Professor Bruce Kidd was interviewed by Anne Francis for Canadian Running magazine about the upcoming Commonwealth Games, the first Games to feature as many medal events for women as for men this year.
This year the Commonwealth Games will include as many medal events for women as for men, for the first time at any multisport games. “On the one hand, it took a long time,” says Bruce Kidd, the Canadian author, academic and athlete who co-authored a 2014 report for the University of Toronto’s Centre for Sport Policy Studies on gender equity at the Commonwealth Games, “but it’s an important achievement all the same. The Commonwealth Games Federation and the Gold Coast organizing committee get full marks for bringing this about.”
It was accomplished with the addition of seven new events for women this year. Claire Carver-Dias, Olympic medallist in synchronized swimming and Team Canada’s chef de mission for this year’s Games, trumpeted the achievement on social media earlier this week.
“While there are other dimensions of gender equity that need attention in the Commonwealth Games,” says Kidd, “the creation of an equal number of women’s and men’s medal events is a first and a remarkable, important achievement.”
Equity at the Games encompasses everything from governance to officiating, volunteer programs, and even how the Games are marketed and broadcast.
The Commonwealth Games Federation (CGF) takes the issue of gender equity very seriously, and is in the process of implementing a number of intiatives to support it, with the help of the Gender Equality Task Force, set up in 2016 as part of the CGF’s strategic plan to push the equity agenda even further in future Games. Canadian Bruce Robertson, a former competitive swimmer and double medalist at the 1972 Olympics, is co-chair of the task force.
Future Games are mandated to maintain levels that have already been achieved. “…Gender equality [has] to be universal in every aspect of the Commonwealth Sport Movement,” says Robertson, “and that is what we have done with the GES [Gender Equality Strategy.]”
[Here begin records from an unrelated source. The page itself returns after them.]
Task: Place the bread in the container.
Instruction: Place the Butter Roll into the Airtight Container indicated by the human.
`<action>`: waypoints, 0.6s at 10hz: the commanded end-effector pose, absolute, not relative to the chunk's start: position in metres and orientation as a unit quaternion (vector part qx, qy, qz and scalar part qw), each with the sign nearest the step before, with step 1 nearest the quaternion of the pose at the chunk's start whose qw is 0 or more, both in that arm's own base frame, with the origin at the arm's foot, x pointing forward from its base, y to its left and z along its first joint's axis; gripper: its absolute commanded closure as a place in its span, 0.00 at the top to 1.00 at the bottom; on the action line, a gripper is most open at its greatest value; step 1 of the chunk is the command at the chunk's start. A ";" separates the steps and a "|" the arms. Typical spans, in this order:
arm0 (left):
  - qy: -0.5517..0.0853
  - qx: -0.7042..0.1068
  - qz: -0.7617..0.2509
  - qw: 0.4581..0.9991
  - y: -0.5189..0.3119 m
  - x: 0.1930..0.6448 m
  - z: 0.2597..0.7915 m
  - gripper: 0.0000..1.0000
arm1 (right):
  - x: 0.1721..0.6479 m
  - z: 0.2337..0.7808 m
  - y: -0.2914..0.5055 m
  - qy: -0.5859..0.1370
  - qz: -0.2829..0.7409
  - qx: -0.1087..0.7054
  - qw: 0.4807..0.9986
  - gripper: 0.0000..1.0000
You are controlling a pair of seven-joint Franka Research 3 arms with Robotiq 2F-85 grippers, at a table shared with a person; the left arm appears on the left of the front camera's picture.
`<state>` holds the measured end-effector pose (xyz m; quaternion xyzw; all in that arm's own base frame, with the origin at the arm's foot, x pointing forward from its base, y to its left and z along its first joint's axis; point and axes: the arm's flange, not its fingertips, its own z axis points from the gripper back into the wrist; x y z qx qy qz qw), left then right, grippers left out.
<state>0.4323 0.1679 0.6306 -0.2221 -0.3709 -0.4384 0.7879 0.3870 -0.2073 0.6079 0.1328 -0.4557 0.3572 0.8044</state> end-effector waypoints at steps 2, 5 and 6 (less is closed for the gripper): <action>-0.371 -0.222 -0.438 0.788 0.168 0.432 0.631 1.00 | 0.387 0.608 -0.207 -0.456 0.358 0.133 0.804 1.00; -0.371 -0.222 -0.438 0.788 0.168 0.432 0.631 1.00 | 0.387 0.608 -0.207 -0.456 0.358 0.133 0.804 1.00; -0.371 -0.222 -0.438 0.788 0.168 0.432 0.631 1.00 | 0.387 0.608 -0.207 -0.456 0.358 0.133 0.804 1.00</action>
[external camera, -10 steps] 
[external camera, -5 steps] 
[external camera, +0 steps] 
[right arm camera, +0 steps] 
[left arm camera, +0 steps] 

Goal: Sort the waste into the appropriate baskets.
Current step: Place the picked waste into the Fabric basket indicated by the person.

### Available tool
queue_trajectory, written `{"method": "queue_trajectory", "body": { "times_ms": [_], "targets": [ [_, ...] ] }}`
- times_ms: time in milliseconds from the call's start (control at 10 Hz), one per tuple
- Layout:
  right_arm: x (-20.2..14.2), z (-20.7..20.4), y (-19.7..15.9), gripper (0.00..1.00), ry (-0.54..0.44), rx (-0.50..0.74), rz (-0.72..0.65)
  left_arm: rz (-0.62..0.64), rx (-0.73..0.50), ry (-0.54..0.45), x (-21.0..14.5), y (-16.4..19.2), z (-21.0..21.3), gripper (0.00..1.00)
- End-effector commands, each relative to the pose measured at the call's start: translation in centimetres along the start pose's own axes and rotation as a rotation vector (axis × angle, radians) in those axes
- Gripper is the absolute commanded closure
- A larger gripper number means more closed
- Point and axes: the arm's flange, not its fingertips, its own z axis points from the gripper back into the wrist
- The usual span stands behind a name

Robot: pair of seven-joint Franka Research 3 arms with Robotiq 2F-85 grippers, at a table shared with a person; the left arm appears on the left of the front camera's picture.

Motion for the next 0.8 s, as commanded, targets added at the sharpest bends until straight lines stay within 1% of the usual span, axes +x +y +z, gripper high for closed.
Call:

In 2014, a report co-authored by former Canadian track star Bruce Kidd for the University of Toronto found that, though women have been included in the Games since its inception in 1930, their participation at the time was limited to seven diving and swimming events (comprising only 12 per cent of events). Medal events at the 2010 games had gone up to 46 per cent women’s, even though the number of events increased steadily for both men and women during that time. Now, only two Games later, we have parity in medal events.
The Games start start Tuesday and run til April 15 in Australia’s Gold Coast.